Title: Re:Login systems in asp.net: an article I wrote
Post by: Adron on March 04, 2004, 08:11 PM
What I mean is to make a browser pop up the standard login window that appears on an "authorization required" response from the server. Then receive the username and password (which doesn't exist as a system user) and look them up in your own database table, kind of like what Apache can do with .htaccess and .htpasswd?
Title: Re:Login systems in asp.net: an article I wrote
Post by: quasi-modo on March 04, 2004, 10:52 PM
No, there is no htaccess. But you can do this with asp.net. I am actually working on a cms for a local church and making an https login and it prompts the user like this.
Title: Re:Login systems in asp.net: an article I wrote
Post by: Adron on March 05, 2004, 11:51 AM
Quote from: peofeoknight on March 04, 2004, 10:52 PM
No, there is no htaccess. But you can do this with asp.net. I am actually working on a cms for a local church and making an https login and it prompts the user like this.

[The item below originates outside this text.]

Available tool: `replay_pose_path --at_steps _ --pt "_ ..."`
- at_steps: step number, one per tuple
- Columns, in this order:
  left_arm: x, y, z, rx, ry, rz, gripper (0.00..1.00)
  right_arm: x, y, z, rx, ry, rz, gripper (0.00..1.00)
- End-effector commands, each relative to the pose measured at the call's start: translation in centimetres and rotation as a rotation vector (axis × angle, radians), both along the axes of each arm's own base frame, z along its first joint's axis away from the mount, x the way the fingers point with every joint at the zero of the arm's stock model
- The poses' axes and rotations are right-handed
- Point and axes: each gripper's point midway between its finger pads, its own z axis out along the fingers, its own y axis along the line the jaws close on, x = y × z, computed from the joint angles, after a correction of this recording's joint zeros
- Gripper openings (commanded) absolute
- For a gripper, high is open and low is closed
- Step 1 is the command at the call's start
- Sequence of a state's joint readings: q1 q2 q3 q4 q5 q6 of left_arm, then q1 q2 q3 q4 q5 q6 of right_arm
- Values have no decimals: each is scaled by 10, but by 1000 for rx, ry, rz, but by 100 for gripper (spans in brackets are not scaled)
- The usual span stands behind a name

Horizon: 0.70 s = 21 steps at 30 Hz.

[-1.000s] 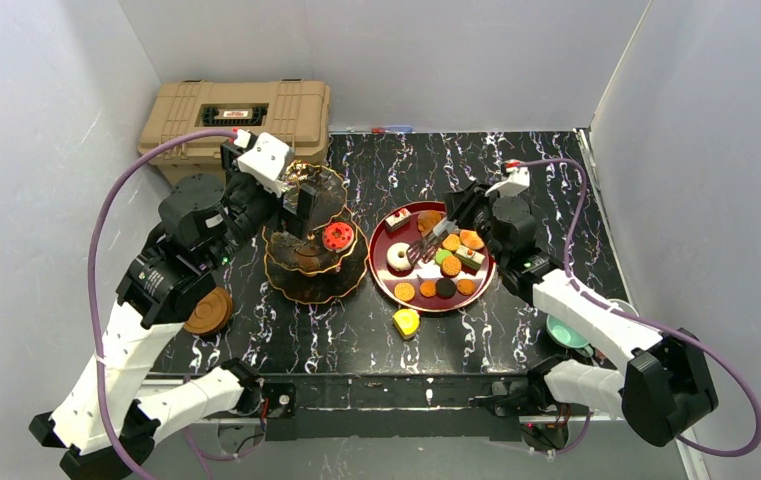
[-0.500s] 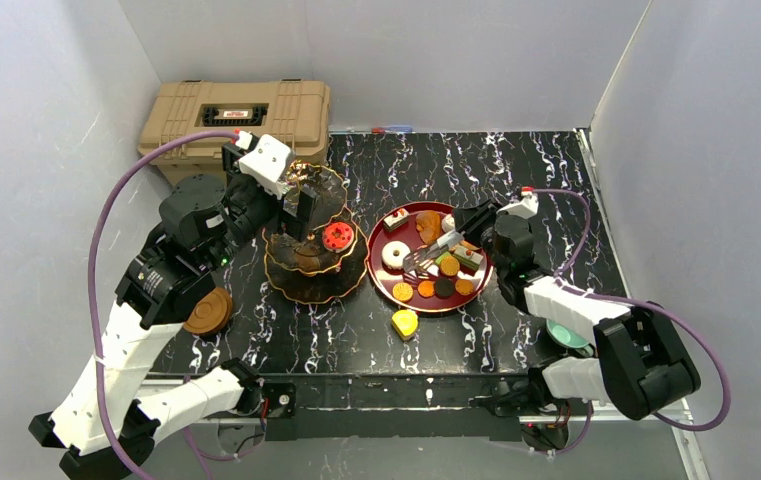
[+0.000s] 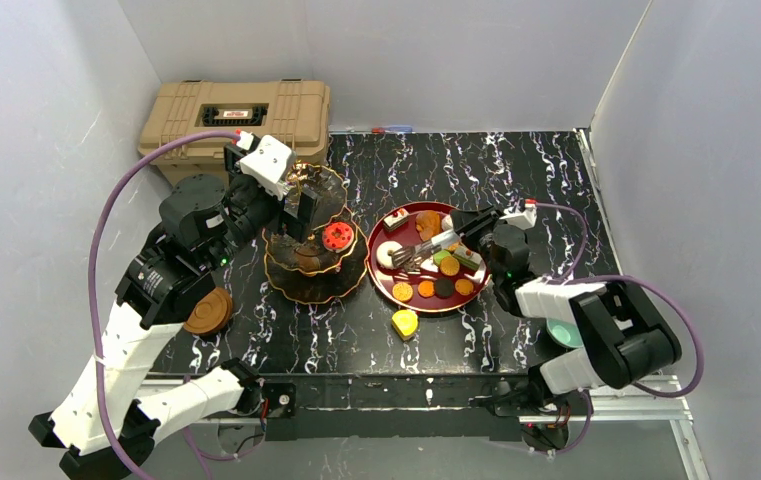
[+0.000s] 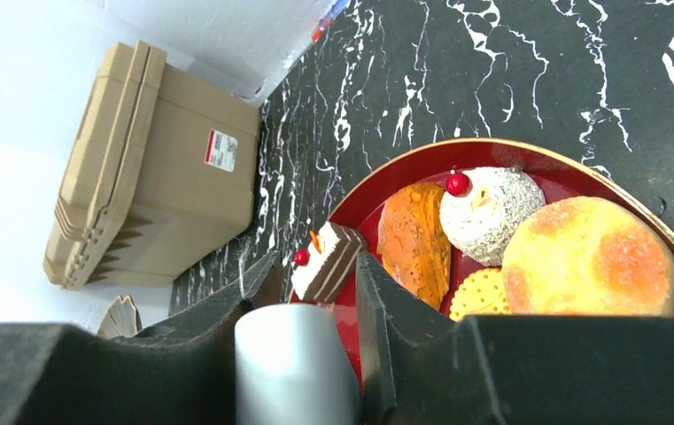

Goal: Serve the afternoon tea
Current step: Pick up the desert from the tray.

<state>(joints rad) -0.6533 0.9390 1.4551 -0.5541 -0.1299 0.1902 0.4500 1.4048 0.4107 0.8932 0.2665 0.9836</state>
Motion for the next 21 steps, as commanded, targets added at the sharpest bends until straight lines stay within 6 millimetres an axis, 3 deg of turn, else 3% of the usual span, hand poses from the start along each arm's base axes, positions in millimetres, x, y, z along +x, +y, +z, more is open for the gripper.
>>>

And you're using the native http authentication, not a form or a scripted input box?
Title: Re:Login systems in asp.net: an article I wrote
Post by: Kp on March 05, 2004, 04:03 PM
Quote from: Myndfyre on March 04, 2004, 07:54 PMWindows NTLM authentication can be transparent.

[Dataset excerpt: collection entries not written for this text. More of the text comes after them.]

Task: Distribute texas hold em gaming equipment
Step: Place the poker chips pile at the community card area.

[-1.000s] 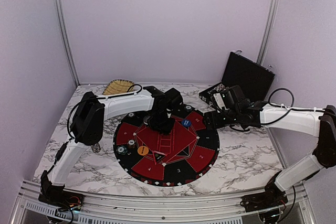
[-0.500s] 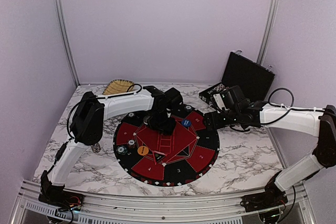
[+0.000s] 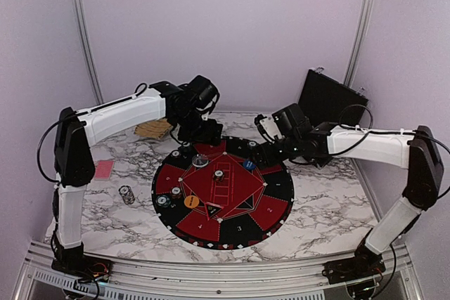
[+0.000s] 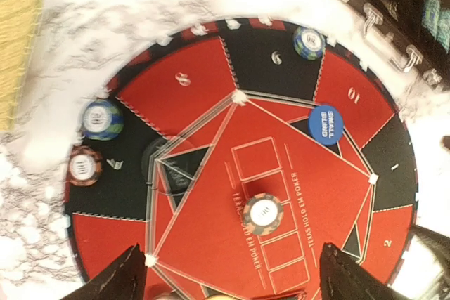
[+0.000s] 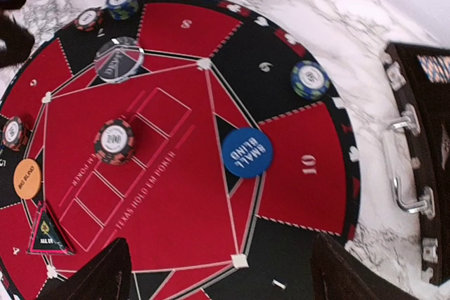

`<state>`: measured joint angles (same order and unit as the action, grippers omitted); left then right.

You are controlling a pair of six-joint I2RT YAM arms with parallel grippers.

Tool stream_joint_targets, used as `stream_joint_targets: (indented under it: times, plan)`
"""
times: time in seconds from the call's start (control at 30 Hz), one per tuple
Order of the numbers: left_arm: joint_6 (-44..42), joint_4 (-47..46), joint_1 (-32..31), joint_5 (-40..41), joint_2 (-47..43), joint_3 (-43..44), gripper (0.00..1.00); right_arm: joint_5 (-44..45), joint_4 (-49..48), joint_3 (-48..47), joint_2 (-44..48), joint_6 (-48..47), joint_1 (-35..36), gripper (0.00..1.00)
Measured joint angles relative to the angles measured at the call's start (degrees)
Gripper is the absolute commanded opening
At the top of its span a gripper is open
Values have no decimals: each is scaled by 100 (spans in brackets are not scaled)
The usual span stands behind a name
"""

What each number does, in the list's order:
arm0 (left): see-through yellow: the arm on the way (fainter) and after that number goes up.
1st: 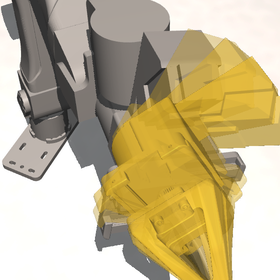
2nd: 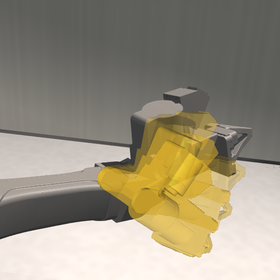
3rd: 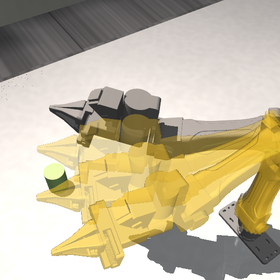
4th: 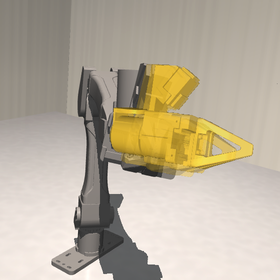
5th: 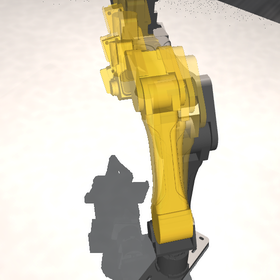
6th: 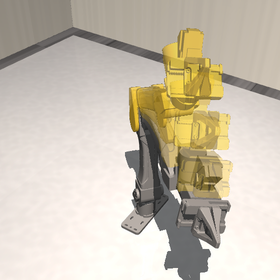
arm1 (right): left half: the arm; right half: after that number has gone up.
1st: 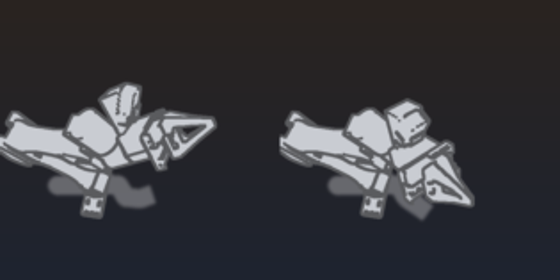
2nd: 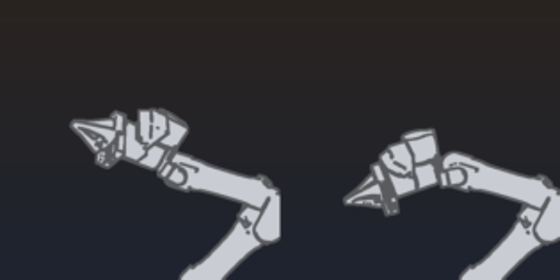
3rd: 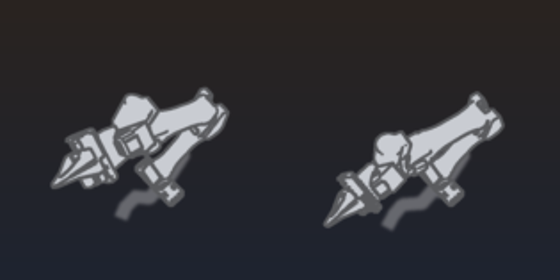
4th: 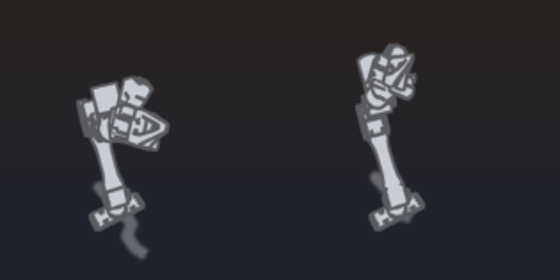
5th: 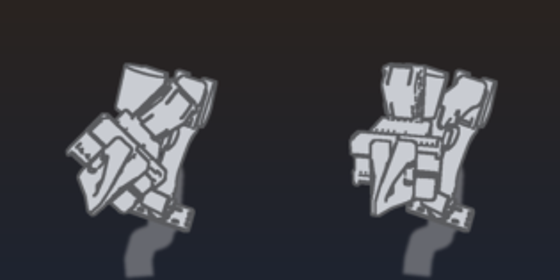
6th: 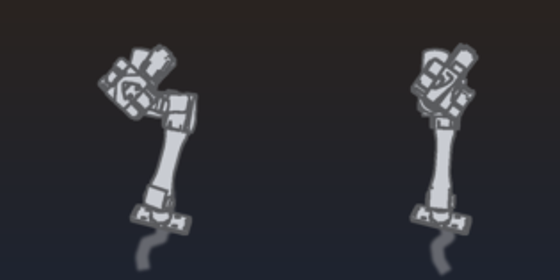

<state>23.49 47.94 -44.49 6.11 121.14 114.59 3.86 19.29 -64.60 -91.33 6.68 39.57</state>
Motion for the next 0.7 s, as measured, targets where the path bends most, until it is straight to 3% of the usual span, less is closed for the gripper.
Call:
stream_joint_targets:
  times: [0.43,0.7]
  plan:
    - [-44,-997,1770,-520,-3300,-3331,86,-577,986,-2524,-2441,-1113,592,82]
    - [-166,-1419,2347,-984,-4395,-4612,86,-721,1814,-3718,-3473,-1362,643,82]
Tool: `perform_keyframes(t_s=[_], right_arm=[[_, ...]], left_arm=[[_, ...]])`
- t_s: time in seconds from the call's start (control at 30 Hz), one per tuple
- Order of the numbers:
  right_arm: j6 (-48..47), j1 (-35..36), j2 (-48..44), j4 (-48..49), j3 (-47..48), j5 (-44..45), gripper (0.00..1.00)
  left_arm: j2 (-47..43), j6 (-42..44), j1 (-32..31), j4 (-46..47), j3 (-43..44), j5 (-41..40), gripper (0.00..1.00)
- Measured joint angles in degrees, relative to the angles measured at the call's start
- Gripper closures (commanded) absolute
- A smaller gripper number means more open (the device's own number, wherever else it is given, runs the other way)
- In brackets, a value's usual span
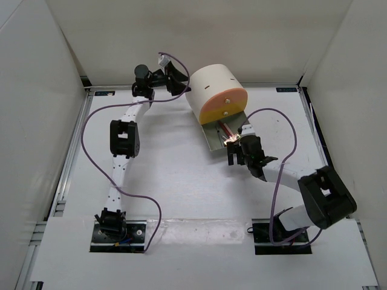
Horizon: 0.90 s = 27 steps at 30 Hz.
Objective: Organize the makeup
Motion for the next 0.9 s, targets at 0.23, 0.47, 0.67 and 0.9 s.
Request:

Minor point here: it tends not to be (at least in the sense that it works smoothly the first time :)).  We ([vL]) went to a great deal of trouble to get secure logins working with Asgard again because NTLM does not automatically work properly with browsers that are not IE.  This tended to cause problems for members who don't use Windows for web browsing... :P
Title: Re:Login systems in asp.net: an article I wrote
Post by: quasi-modo on March 05, 2004, 04:52 PM
Quote from: Adron on March 05, 2004, 11:51 AM


And you're using the native http authentication, not a form or a scripted input box?
I could really do it either way. I am going to use the http authentication, but If I wanted to I could use a form.  NTFS permissions will be set to require users be logged into the domain on the login page. Basic authentication will be used (with SSL to ensure security).
Title: Re:Login systems in asp.net: an article I wrote
Post by: Adron on March 05, 2004, 07:01 PM
Quote from: peofeoknight on March 05, 2004, 04:52 PM
I could really do it either way. I am going to use the http authentication, but If I wanted to I could use a form.  NTFS permissions will be set to require users be logged into the domain on the login page. Basic authentication will be used (with SSL to ensure security).

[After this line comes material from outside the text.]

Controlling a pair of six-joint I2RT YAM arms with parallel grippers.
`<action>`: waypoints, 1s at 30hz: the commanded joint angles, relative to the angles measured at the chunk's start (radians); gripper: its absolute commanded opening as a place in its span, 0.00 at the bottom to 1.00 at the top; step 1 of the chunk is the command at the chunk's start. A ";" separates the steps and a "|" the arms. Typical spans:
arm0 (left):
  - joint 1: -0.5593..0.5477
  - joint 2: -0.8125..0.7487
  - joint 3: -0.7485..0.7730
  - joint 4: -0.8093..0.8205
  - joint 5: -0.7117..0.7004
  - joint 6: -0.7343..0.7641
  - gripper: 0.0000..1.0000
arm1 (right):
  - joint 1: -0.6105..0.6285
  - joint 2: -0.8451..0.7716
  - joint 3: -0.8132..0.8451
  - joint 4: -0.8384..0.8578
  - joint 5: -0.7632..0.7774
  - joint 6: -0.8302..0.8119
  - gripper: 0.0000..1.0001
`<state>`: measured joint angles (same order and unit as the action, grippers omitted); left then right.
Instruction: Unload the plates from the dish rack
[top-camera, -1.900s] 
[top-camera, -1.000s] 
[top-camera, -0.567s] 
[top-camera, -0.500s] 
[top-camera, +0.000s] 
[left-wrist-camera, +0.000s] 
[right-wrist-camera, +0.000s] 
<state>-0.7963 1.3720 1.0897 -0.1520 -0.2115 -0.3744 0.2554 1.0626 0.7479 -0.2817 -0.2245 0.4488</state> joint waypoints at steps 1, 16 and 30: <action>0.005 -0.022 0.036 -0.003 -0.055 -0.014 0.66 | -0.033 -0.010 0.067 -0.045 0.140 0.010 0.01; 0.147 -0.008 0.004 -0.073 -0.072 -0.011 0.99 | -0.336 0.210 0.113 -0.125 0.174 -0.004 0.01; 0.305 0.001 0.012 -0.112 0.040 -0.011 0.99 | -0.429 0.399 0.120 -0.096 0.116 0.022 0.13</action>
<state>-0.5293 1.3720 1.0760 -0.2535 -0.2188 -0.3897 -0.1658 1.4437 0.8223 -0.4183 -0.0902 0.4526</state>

That's not what I'm after. One example of what I might want to do is have a near-infinite number of accounts available by having a password calculated from the account name. Without adding all those accounts to the user database in windows. And using http authentication.
Title: Re:Login systems in asp.net: an article I wrote
Post by: quasi-modo on March 06, 2004, 07:25 PM
well, like I said before there is no htaccess on iis. It would be a pain to have a large number of accounts actually on the server as apposed to just being in a data base, seems like it could get very nasty very fast. But just my thoughts.
Title: Re:Login systems in asp.net: an article I wrote
Post by: Adron on March 07, 2004, 05:23 AM
Quote from: peofeoknight on March 06, 2004, 07:25 PM
well, like I said before there is no htaccess on iis. It would be a pain to have a large number of accounts actually on the server as apposed to just being in a data base, seems like it could get very nasty very fast. But just my thoughts.

Yes, it would. The ability to have the users in a database while still using http authentication is what I'm asking for :)
Title: Re:Login systems in asp.net: an article I wrote
Post by: quasi-modo on March 07, 2004, 03:42 PM
well yea you can do that. Thats essentially what I am going to be doing.